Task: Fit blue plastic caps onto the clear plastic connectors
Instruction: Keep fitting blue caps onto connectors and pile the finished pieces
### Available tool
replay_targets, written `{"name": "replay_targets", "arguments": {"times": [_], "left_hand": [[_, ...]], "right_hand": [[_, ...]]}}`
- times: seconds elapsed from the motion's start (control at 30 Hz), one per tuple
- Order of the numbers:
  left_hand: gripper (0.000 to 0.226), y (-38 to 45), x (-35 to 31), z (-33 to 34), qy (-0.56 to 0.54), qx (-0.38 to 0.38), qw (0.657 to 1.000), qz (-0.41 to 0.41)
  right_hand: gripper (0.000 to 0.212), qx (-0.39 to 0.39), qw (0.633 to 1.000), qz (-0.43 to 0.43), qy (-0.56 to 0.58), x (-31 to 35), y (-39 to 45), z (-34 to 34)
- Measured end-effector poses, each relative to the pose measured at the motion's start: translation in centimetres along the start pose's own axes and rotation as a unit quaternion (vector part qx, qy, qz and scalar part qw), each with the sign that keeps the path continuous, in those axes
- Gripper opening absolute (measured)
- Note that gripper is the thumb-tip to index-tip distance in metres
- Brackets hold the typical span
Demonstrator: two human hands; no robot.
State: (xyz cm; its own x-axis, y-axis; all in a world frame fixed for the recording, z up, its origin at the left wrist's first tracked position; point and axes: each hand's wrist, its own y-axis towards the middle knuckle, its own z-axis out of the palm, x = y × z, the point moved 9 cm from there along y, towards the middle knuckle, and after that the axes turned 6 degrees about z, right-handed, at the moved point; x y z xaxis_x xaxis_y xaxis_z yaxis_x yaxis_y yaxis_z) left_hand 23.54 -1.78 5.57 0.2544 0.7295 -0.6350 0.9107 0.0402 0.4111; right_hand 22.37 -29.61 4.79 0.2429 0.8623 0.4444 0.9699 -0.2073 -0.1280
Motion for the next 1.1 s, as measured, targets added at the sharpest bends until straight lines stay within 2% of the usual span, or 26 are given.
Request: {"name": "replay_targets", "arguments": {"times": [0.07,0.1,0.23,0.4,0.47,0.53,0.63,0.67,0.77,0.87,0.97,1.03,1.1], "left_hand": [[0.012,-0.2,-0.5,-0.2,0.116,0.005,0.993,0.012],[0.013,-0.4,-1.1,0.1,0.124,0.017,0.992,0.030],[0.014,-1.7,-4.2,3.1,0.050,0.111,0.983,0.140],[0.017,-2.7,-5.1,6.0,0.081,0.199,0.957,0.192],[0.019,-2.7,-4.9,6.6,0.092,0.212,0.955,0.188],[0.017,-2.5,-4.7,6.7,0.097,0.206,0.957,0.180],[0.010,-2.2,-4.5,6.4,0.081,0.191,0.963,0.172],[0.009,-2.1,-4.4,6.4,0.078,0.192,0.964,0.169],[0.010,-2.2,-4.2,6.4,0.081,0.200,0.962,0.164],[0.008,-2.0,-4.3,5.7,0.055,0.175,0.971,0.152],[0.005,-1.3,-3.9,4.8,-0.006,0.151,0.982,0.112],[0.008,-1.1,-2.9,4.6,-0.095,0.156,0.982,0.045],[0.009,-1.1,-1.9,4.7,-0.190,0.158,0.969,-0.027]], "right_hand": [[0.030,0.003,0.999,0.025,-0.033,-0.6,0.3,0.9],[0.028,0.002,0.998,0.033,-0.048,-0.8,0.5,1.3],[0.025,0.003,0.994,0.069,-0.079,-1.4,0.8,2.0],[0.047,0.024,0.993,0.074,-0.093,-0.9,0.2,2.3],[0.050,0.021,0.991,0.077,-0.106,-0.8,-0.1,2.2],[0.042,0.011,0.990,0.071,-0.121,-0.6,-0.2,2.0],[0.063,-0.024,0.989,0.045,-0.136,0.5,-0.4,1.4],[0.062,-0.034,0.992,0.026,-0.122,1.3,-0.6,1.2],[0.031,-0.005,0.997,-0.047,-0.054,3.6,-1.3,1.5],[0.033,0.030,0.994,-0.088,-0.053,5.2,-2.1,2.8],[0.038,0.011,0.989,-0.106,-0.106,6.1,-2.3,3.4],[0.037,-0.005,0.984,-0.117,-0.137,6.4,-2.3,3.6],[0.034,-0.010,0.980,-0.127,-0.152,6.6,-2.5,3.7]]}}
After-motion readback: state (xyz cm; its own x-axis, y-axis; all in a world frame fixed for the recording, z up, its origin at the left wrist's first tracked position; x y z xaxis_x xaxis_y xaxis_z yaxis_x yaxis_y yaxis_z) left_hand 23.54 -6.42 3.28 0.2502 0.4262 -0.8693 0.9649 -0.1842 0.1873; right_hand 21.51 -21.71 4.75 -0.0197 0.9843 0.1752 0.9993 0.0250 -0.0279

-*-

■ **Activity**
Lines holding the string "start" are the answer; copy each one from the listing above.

■ **Expected answer**
- times: seconds elapsed from the motion's start (control at 30 Hz), one per tuple
- Measured end-effector poses, each relative to the pose measured at the motion's start: translation in centimetres along the start pose's own axes and rotation as a unit quaternion (vector part qx, qy, qz and scalar part qw), each with the sign that keeps the path continuous, in those axes

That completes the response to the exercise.